**Records drawn from a dataset**
*** Begin section ***

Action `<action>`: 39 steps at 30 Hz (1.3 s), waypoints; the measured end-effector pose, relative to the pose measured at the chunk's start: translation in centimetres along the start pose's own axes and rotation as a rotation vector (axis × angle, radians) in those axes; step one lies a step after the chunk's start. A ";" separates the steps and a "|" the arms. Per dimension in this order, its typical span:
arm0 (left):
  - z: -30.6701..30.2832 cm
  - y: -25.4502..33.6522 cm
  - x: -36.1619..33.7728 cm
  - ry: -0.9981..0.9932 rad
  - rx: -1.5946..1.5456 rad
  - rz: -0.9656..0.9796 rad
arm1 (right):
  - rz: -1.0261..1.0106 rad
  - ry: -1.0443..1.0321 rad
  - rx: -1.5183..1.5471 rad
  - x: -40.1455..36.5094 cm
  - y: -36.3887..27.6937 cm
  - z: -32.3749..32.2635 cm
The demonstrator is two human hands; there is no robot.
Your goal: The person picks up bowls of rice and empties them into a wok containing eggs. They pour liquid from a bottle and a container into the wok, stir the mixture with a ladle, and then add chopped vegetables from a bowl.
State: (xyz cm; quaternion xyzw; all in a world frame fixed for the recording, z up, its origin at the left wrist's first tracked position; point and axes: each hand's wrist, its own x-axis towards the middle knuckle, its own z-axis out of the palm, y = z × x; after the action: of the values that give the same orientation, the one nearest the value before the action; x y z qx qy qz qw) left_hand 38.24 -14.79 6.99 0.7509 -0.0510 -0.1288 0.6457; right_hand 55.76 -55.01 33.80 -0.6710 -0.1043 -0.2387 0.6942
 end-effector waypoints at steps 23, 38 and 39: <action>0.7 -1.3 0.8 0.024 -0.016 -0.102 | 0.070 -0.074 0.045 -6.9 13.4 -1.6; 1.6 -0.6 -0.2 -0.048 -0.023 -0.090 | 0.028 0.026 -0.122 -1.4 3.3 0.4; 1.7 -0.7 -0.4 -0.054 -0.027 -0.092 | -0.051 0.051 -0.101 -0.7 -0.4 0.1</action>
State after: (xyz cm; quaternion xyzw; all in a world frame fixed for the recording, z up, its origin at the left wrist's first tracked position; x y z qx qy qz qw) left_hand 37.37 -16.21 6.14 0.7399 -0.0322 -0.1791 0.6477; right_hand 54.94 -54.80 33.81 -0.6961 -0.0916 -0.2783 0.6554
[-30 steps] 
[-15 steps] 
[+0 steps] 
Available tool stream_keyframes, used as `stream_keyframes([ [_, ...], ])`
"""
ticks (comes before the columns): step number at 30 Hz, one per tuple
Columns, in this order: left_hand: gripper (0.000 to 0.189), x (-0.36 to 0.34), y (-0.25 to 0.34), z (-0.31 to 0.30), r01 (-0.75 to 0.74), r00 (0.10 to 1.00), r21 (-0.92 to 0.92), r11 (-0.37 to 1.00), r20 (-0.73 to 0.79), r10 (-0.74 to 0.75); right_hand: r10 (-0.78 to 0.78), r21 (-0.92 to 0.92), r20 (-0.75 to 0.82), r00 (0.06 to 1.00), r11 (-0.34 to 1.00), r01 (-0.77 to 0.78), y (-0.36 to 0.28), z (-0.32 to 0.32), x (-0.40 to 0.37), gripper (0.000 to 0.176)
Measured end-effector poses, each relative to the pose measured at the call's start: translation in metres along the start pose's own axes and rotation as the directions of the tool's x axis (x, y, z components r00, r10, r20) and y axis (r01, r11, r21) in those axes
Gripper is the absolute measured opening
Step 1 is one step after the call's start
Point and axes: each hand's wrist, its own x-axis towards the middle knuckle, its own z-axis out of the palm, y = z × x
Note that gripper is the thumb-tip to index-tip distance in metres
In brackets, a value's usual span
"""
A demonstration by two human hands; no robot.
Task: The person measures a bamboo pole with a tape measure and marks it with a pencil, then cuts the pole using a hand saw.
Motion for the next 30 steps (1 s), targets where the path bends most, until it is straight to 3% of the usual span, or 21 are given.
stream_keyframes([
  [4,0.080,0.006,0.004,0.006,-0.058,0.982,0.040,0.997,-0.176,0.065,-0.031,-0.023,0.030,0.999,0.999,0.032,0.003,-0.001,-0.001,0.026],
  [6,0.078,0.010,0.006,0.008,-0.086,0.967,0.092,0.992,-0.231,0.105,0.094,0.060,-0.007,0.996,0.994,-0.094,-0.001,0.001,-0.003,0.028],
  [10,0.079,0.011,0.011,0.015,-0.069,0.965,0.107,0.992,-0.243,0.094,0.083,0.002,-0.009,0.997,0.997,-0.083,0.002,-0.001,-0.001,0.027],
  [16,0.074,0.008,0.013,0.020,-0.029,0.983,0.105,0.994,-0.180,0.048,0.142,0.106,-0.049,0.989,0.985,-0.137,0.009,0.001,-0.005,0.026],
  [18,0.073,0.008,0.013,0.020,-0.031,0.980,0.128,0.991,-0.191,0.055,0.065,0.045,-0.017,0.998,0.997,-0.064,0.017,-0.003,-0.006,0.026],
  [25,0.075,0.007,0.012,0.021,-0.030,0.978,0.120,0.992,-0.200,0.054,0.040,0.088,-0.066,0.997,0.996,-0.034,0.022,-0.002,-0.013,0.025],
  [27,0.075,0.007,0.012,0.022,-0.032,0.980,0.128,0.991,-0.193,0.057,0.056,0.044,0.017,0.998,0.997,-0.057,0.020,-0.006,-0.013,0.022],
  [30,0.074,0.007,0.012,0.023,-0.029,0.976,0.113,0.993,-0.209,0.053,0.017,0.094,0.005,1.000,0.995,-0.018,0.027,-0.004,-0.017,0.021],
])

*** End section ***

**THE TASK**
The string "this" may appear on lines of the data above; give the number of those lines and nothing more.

**RESPONSE AREA**
2